Bearing in mind the Actos $6Billion puntive damage award against Takeda, the answer is a resounding NO. In fact, Takeda has decided not to pay the monies necessary to protect the Omontys patents. Does Omontys sound like a blockbuster ESA compared to industry standard medicines such as Amgen's Epogen/Procrit and Roche's Mircera (dosed once every 4 weeks) with proven safety profiles? All of the other ESAs are approved for anemia in all patients, not just the to the sicker CKD dialysis patients that the FDA limits Omontys. Why is that? Paradoxically, the Omontys clinical studies (open label) showed that Omontys was unsafe to treat anemia for chronic kidney disease patients generally, but was safe to administer to the sicker chronic kidney disease patients who were on dialysis. Doesn't make any logical sense does it? AFFY and the FDA agreed that those paradoxical safety findings were "inexplicable" and for which "there was no definitive answer." Are there better biotech investments available? You be the judge. But for me, AFFY has little alternative but to go bankrupt. Failed drug. Proven alternative ESAs. No remaining business other than winding up affairs. Shell corporation. Little cash. Massive litigation. Insider selling. Time running out.

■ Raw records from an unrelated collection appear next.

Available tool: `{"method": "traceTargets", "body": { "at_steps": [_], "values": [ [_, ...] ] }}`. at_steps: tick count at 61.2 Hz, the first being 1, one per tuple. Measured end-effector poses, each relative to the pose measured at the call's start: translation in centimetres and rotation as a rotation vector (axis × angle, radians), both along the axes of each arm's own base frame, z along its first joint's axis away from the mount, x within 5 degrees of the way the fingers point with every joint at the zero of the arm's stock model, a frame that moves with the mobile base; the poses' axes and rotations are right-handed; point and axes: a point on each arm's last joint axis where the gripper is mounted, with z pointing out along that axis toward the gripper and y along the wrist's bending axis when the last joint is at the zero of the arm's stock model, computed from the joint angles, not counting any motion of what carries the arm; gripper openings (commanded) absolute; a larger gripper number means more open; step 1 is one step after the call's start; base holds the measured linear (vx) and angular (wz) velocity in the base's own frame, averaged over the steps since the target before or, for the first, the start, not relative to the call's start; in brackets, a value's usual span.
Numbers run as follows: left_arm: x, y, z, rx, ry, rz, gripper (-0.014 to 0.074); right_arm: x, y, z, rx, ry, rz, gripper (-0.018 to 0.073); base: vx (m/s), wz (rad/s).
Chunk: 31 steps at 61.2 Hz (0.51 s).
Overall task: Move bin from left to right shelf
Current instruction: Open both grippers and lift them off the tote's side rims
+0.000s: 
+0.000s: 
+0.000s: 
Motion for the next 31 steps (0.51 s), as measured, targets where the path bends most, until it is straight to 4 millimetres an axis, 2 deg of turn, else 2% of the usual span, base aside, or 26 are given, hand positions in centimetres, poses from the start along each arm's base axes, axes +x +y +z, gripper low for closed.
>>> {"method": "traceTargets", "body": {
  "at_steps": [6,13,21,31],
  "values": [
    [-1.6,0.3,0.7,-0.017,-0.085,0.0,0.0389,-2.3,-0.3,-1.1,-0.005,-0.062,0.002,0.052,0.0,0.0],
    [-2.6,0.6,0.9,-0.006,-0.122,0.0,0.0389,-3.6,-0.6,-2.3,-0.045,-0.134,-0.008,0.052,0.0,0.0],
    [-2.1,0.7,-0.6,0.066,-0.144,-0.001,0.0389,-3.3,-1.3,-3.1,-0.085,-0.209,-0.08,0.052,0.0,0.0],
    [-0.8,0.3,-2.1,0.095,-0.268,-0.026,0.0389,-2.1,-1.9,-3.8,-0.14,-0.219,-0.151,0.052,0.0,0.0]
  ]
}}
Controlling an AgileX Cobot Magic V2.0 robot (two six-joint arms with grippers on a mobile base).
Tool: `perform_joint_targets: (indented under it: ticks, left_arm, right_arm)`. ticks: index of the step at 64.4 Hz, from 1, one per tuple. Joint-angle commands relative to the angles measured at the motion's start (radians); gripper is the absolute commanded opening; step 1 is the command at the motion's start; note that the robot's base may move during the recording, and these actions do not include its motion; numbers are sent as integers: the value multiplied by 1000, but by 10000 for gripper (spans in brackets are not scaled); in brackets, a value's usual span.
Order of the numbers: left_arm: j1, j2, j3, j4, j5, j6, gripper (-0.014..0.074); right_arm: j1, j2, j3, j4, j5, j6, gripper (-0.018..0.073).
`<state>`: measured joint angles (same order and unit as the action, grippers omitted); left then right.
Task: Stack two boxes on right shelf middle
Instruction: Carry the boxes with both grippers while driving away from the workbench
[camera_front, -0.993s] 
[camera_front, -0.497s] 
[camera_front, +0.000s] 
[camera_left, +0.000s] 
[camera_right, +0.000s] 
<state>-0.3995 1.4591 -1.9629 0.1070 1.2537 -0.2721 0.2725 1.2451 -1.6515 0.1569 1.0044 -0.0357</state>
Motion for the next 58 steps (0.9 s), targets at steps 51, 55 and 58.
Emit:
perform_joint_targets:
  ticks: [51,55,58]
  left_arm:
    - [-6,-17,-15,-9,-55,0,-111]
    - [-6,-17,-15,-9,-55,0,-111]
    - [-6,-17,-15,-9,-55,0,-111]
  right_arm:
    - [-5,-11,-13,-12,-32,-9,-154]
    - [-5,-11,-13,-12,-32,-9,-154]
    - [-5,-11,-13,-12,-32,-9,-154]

A blatant falsehood which is par for the course for AFFY longs. Here is a truthful excerpt from a Seeking Alpha article that reported on the FDA adverse event data base:
"The data shows there have been 22 deaths in which Omontys was reported to be the most likely cause of death! Furthermore, the report shows there has been at least one death (multiple additional cases of adverse events) reported as a result of subcutaneous administration of Omontys. Ex-CEO, John Orwin previously said "there have been no reports of such reactions …in patients receiving the drugs subcutaneously-although the subcutaneous patient numbers are limited". A key underpinning of the AFFY bull case was that the drug could be reintroduced under a limited subcutaneous-only label. That optimism appears misplaced now given a subcutaneous death. The FDA data presented here renders Orwin's statement patently false. We believe it is extremely unlikely that the FDA approves an interim reintroduction of Omontys under a subcutaneous label."